🤖 AI Summary
This work investigates the impact of concept shift—temporal variation in the input-label mapping—on the generalization performance of machine learning models. To address this form of distributional shift, the authors develop a high-dimensional asymptotic framework and derive, for the first time, a closed-form expression for the prediction risk of ridge regression under concept drift. Key theoretical findings are: (1) concept drift induces data-dependent, non-monotonic generalization curves—even in settings devoid of double descent; and (2) robust and non-robust features contribute to test error in opposing directions and with heterogeneous magnitudes. Methodologically, the study integrates high-dimensional statistical analysis, formal concept drift modeling, and rigorous theoretical derivation. Empirical validation on MNIST and FashionMNIST confirms the ubiquity of non-monotonic generalization behavior and demonstrates strong agreement between theoretical predictions and experimental results. This work advances the understanding of out-of-distribution generalization failure mechanisms and provides interpretable, theoretically grounded tools for enhancing model robustness.
📝 Abstract
Machine learning models are often brittle under distribution shift, i.e., when data distributions at test time differ from those during training. Understanding this failure mode is central to identifying and mitigating safety risks of mass adoption of machine learning. Here we analyze ridge regression under concept shift -- a form of distribution shift in which the input-label relationship changes at test time.
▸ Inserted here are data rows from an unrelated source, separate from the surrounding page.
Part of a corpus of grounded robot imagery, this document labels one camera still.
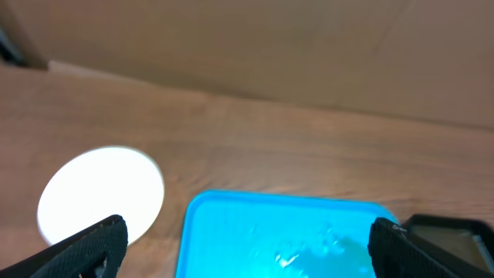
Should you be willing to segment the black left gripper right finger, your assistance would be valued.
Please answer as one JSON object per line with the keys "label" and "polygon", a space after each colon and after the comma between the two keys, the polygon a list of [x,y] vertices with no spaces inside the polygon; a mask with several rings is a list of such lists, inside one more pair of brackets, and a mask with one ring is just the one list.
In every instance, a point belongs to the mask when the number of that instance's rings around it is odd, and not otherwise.
{"label": "black left gripper right finger", "polygon": [[493,274],[416,236],[402,224],[378,218],[370,228],[367,249],[376,277],[493,278]]}

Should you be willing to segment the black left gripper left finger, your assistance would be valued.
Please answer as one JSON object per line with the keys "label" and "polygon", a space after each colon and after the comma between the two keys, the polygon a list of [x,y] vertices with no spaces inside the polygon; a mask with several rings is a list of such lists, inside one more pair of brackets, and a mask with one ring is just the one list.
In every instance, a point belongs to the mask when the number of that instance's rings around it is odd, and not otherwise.
{"label": "black left gripper left finger", "polygon": [[126,222],[111,215],[1,270],[1,278],[116,278],[127,245]]}

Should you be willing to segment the white plate with orange stain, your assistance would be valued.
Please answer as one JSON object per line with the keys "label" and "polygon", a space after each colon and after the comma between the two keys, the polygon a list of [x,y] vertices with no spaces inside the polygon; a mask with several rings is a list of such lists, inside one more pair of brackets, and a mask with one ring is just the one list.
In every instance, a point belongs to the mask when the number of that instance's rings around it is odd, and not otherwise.
{"label": "white plate with orange stain", "polygon": [[153,225],[164,196],[161,170],[149,155],[124,146],[99,147],[53,175],[39,199],[36,220],[41,236],[52,246],[120,215],[132,244]]}

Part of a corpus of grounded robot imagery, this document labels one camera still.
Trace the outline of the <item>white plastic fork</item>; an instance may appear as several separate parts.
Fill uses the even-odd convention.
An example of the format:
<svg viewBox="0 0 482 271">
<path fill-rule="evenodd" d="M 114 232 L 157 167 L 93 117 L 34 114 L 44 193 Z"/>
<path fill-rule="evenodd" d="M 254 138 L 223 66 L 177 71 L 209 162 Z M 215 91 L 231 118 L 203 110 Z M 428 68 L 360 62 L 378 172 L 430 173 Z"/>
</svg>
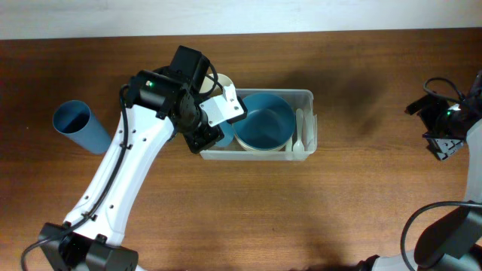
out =
<svg viewBox="0 0 482 271">
<path fill-rule="evenodd" d="M 290 138 L 285 145 L 285 157 L 287 160 L 293 160 L 293 153 L 292 153 L 293 141 Z"/>
</svg>

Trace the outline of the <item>white plastic spoon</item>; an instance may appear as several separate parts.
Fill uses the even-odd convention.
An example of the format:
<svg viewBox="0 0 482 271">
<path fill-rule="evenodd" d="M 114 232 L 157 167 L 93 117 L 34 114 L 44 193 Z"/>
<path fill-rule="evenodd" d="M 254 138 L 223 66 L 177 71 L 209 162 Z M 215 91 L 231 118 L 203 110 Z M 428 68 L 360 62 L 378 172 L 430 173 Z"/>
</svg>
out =
<svg viewBox="0 0 482 271">
<path fill-rule="evenodd" d="M 301 108 L 296 110 L 296 133 L 297 139 L 293 144 L 293 152 L 296 154 L 301 154 L 304 152 L 304 144 L 302 142 L 302 128 L 303 128 L 303 121 L 304 121 L 304 112 Z"/>
</svg>

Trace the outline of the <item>blue cup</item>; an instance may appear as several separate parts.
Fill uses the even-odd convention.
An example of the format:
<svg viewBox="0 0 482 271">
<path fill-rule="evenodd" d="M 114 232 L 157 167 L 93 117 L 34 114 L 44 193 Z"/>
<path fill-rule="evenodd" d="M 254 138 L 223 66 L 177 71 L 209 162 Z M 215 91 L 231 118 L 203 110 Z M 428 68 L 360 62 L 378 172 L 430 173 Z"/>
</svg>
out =
<svg viewBox="0 0 482 271">
<path fill-rule="evenodd" d="M 92 154 L 104 154 L 111 137 L 90 107 L 82 101 L 61 104 L 53 114 L 53 127 Z"/>
<path fill-rule="evenodd" d="M 234 139 L 234 130 L 231 124 L 229 124 L 227 121 L 220 123 L 219 127 L 221 128 L 221 131 L 224 134 L 223 139 L 219 140 L 218 142 L 215 143 L 215 146 L 217 148 L 225 148 L 227 147 Z"/>
</svg>

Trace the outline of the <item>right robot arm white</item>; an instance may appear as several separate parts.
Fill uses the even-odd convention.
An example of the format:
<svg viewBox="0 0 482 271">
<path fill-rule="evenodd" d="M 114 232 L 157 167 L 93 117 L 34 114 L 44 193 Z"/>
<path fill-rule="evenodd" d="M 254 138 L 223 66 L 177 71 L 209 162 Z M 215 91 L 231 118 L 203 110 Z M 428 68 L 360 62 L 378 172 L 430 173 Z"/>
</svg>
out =
<svg viewBox="0 0 482 271">
<path fill-rule="evenodd" d="M 360 261 L 356 270 L 479 270 L 481 268 L 481 76 L 467 93 L 456 98 L 442 96 L 423 84 L 426 95 L 408 105 L 426 126 L 423 138 L 429 150 L 446 160 L 463 146 L 468 147 L 469 165 L 465 195 L 461 201 L 441 201 L 415 211 L 401 233 L 401 253 L 393 257 L 374 255 Z M 407 232 L 424 212 L 440 207 L 452 211 L 428 226 L 412 251 L 406 249 Z"/>
</svg>

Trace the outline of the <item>blue bowl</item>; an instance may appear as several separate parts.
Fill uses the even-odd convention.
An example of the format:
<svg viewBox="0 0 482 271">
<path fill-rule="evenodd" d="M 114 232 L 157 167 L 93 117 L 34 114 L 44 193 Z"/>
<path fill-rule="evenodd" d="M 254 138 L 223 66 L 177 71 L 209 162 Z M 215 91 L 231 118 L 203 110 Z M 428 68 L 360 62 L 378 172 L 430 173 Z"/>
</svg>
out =
<svg viewBox="0 0 482 271">
<path fill-rule="evenodd" d="M 233 124 L 234 134 L 266 133 L 282 140 L 290 139 L 295 130 L 295 112 L 281 96 L 254 93 L 243 98 L 246 118 Z"/>
</svg>

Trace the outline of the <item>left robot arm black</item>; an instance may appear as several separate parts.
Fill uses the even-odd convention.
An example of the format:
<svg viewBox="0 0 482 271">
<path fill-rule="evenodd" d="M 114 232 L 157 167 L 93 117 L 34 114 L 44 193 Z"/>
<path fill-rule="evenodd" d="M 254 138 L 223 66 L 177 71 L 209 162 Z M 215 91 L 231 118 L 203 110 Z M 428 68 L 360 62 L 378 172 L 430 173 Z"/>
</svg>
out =
<svg viewBox="0 0 482 271">
<path fill-rule="evenodd" d="M 54 270 L 137 270 L 139 254 L 122 246 L 142 183 L 160 149 L 182 134 L 194 154 L 221 140 L 200 88 L 212 67 L 201 52 L 178 47 L 168 66 L 141 70 L 119 92 L 117 134 L 78 204 L 62 224 L 46 223 L 34 243 Z"/>
</svg>

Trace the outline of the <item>cream cup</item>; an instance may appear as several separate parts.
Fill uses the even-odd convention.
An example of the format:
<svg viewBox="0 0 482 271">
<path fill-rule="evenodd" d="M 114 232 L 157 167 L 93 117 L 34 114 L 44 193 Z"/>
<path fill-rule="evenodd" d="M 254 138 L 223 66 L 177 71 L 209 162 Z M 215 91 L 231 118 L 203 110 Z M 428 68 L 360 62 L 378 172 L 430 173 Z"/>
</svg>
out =
<svg viewBox="0 0 482 271">
<path fill-rule="evenodd" d="M 205 76 L 203 84 L 200 88 L 200 93 L 208 93 L 212 89 L 214 85 L 213 79 L 214 79 L 213 74 L 208 74 Z M 221 87 L 227 87 L 233 84 L 233 81 L 228 76 L 223 74 L 218 74 L 218 82 L 220 85 L 215 86 L 215 89 L 210 93 L 210 96 L 221 95 L 223 93 L 223 90 L 221 89 Z"/>
</svg>
We derive an exact expression for prediction risk in the high-dimensional limit. Our results reveal nontrivial effects of concept shift on generalization performance, depending on the properties of robust and nonrobust features of the input. We show that test performance can exhibit a nonmonotonic data dependence, even when double descent is absent. Finally, our experiments on MNIST and FashionMNIST suggest that this intriguing behavior is present also in classification problems.